Freely provided working code — whatever its quality — improves programming and enables others to engage with your research, says Nick Barnes.
I am a professional software engineer and I want to share a trade secret with scientists: most professional computer software isn't very good. The code inside your laptop, television, phone or car is often badly documented, inconsistent and poorly tested.
Why does this matter to science? Because to turn raw data into published research papers often requires a little programming, which means that most scientists write software. And you scientists generally think the code you write is poor. It doesn't contain good comments, have sensible variable names or proper indentation. It breaks if you introduce badly formatted data, and you need to edit the output by hand to get the columns to line up. It includes a routine written by a graduate student which you never completely understood, and so on. Sound familiar? Well, those things don't matter.
That the code is a little raw is one of the main reasons scientists give for not sharing it with others. Yet, software in all trades is written to be good enough for the job intended. So if your code is good enough to do the job, then it is good enough to release — and releasing it will help your research and your field. At the Climate Code Foundation, we encourage scientists to publish their software. Our experience shows why this is important and how researchers in all fields can benefit.
Nobody is entitled to demand technical support for freely provided code: if the feedback is unhelpful, ignore it. ,
Programs written by scientists may be small scripts to draw charts and calculate correlations, trends and significance, larger routines to process and filter data in more complex ways, or telemetry software to control or acquire data from lab or field equipment. Often they are an awkward mix of these different parts, glued together with piecemeal scripts. What they have in common is that, after a paper's publication, they often languish in an obscure folder or are simply deleted. Although the paper may include a brief mathematical description of the processing algorithm, it is rare for science software to be published or even reliably preserved.

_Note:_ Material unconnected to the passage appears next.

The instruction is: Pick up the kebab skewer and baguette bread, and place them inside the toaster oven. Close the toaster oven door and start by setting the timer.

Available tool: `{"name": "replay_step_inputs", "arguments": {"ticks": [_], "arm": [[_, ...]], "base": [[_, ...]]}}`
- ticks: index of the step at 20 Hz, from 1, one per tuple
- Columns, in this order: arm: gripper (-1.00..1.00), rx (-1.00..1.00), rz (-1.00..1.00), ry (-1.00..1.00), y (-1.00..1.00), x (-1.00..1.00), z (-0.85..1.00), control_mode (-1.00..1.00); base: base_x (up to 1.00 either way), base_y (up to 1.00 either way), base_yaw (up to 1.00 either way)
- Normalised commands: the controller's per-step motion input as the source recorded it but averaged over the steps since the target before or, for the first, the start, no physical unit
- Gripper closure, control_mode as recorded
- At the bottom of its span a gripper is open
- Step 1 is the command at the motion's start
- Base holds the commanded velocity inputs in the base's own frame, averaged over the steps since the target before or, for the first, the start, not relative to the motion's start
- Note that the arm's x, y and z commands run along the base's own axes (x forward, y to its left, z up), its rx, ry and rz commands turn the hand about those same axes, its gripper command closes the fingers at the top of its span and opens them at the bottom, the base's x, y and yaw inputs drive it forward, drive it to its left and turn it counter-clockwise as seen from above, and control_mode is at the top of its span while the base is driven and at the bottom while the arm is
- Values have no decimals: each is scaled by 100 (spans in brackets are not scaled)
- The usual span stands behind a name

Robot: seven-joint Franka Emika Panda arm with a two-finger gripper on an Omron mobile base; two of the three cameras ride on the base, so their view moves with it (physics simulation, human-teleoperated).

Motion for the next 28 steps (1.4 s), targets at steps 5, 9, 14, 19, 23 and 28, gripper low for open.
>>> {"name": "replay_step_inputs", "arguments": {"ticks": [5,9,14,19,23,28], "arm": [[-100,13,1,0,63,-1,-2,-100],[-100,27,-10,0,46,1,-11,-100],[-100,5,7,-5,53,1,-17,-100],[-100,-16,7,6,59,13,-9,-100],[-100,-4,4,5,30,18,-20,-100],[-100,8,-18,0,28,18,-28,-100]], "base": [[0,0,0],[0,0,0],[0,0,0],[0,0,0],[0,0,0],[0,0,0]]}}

Last year's global fuss over the release of climate-science e-mails from the University of East Anglia (UEA) in Norwich, UK, highlighted the issue, and led the official inquiry to call for scientists to publish code. My efforts pre-date the UEA incident and grew from work in 2008 based on software used by NASA to report global temperatures. Released on its website in 2007, the NASA code was messy and proved difficult for critics to run on their own computers. Most did not seem to try very hard, and nonsense was written about fraud and conspiracy. With other volunteers, I rewrote the software to make it easier for non-experts to understand and run. All software has bugs, and we found a number of minor problems, which had no bearing on the results. NASA fixed them and now intends to replace its original software with ours.
So, openness improved both the code used by the scientists and the ability of the public to engage with their work. This is to be expected. Other scientific methods improve through peer review. The open-source movement has led to rapid improvements within the software industry. But science source code, not exposed to scrutiny, cannot benefit in this way.
If scientists stand to gain, why do you not publish your code? I have already discussed misplaced concern about quality. Here are my responses to some other common excuses.
It is not common practice. As explained above, this must change in climate science and should do so across all fields. Some disciplines, such as bioinformatics, are already changing.
People will pick holes and demand support and bug fixes. Publishing code may see you accused of sloppiness. Not publishing can draw allegations of fraud. Which is worse? Nobody is entitled to demand technical support for freely provided code: if the feedback is unhelpful, ignore it.
The code is valuable intellectual property that belongs to my institution. Really, that little MATLAB routine to calculate a two-part fit is worth money? Frankly, I doubt it. Some code may have long-term commercial potential, but almost all the value lies in your expertise. My industry has a name for code not backed by skilled experts: abandonware. Institutions should support publishing; those who refuse are blocking progress.
It is too much work to polish the code. For scientists, the word publication is totemic, and signifies perfectionism. But your papers need not include meticulous pages of Fortran; the original code can be published as supplementary information, available from an institutional or journal website.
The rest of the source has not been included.